The agreement with a group of opposition governors follows four days of talks between the central government and the provincial leaders. De La Rua reached agreement with governors of his own political alliance Sunday night, but governors from the rival party had balked at the severity of the cuts.

It was unclear Monday night whether the agreement would halt the slide of the Argentine stock market, which fell an additional 1.55% on Monday. The market went into free fall last week, creating waves in emerging markets from the Pacific Rim to Latin America.

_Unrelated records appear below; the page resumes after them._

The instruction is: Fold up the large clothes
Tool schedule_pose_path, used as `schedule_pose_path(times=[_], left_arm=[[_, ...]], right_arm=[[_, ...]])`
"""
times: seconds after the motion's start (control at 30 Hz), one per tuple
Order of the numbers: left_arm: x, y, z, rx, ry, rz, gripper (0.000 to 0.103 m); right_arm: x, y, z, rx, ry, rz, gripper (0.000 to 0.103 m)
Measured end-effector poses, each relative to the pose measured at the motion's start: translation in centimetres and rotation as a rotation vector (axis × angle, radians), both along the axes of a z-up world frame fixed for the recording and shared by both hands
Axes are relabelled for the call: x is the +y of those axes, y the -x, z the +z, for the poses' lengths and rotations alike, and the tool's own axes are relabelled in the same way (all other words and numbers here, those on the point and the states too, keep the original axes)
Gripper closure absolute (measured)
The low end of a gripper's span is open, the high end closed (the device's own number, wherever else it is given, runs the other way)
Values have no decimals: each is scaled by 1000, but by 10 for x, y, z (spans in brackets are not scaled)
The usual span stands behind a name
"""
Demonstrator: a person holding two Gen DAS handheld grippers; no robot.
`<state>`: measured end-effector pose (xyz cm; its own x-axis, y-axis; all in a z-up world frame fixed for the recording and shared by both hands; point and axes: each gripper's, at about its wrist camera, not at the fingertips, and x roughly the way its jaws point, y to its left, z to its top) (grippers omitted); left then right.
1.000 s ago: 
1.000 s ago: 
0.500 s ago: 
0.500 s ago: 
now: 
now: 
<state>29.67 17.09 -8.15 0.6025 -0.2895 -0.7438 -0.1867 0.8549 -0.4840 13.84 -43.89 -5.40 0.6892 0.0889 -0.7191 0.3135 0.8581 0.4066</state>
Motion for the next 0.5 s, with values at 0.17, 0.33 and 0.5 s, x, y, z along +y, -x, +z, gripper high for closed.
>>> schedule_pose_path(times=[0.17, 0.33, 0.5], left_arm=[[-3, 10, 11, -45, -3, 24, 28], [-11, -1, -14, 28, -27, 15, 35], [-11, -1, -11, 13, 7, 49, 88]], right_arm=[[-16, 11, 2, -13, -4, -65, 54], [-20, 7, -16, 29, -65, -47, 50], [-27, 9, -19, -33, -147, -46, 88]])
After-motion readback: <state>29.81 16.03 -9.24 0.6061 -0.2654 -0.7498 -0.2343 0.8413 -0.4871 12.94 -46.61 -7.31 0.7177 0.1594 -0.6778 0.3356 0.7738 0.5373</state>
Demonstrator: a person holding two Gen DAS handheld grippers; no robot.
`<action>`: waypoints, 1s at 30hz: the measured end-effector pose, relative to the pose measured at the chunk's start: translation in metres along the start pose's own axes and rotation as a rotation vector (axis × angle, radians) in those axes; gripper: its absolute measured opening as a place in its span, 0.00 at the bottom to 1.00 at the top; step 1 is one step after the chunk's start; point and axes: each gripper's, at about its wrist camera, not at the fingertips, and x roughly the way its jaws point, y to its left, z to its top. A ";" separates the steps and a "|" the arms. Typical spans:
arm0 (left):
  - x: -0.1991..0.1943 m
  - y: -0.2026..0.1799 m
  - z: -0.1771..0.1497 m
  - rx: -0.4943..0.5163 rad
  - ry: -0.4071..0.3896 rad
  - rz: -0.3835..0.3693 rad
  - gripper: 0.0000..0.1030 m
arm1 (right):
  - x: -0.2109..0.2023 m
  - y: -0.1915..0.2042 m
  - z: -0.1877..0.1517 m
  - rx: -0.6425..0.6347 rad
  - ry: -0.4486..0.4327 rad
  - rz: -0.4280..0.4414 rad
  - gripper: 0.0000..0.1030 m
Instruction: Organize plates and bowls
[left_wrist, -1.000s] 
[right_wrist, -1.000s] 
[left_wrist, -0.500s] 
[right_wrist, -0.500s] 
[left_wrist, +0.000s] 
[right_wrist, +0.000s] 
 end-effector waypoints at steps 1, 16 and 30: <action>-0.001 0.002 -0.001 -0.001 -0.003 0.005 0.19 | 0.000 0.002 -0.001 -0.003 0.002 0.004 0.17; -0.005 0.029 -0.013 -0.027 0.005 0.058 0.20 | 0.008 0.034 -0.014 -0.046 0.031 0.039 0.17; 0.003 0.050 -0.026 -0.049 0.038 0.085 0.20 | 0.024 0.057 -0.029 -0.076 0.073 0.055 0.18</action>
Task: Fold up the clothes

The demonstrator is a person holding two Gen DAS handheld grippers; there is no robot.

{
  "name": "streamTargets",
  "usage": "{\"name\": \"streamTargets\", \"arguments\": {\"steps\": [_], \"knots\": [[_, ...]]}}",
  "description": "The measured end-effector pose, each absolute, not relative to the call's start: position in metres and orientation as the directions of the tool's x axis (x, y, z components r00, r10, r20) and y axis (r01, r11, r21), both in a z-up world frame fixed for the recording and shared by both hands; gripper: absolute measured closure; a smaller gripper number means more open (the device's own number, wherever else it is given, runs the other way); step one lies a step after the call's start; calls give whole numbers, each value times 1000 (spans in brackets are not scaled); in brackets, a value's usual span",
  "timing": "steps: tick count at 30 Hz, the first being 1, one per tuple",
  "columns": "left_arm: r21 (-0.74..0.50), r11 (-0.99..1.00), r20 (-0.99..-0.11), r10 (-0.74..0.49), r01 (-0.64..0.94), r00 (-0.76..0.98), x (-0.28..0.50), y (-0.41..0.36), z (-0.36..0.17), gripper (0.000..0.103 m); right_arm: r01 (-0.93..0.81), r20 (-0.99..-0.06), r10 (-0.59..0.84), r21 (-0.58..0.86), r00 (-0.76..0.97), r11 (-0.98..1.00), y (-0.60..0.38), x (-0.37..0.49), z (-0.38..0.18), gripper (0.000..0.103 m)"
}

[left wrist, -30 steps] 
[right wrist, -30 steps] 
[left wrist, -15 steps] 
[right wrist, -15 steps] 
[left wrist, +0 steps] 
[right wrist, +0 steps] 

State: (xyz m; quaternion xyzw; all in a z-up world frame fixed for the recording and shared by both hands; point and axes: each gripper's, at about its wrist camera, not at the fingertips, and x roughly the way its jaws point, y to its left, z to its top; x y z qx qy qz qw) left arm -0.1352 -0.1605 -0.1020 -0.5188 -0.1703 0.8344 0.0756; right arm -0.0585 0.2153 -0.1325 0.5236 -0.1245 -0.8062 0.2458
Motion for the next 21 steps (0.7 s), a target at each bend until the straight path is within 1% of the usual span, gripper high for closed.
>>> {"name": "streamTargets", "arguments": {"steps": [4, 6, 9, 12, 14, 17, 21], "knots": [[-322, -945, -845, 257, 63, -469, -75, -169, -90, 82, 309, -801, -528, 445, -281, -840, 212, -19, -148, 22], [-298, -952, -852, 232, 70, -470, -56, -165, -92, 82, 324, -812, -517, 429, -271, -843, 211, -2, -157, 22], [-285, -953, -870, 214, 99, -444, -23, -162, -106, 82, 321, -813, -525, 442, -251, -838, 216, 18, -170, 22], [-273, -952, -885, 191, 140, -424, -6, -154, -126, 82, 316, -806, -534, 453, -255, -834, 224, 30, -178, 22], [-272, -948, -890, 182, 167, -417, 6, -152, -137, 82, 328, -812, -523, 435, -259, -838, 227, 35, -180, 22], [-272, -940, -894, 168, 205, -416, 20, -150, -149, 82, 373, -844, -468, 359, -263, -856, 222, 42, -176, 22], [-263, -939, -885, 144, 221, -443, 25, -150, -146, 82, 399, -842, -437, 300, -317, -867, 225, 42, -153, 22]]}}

An agreement with the governors is considered crucial to reassure the markets and to forge local political support. Two of Argentina's largest unions have rejected the austerity measure as unfair to the lowest-paid groups. The cuts include shaving 13% from all government salaries and pensioners who receive more than $300 in monthly benefits.

Union demonstrations against the cuts are planned for Wednesday in the downtown district and union leaders said they were organizing a nationwide general strike Thursday to continue the protest.

Economists say adoption of the so-called zero deficit spending cuts may well be Argentina's last opportunity to avert economic collapse.

De la Rua and his economy minister, Domingo Cavallo, are portraying the plan as Argentina's last chance to avoid "catastrophic consequences": a default on about $128 billion in debt or a devaluation.

In separate talks to businessmen and economist groups Monday, Cavallo promised that the program "would begin to bear fruit" over the next three months in the form of lower interest rates and the "economic reactivation" that would result from cheaper credit.

"We can't take on another peso of debt," Cavallo told a group of bankers and businessmen convened at Argentina's central bank auditorium.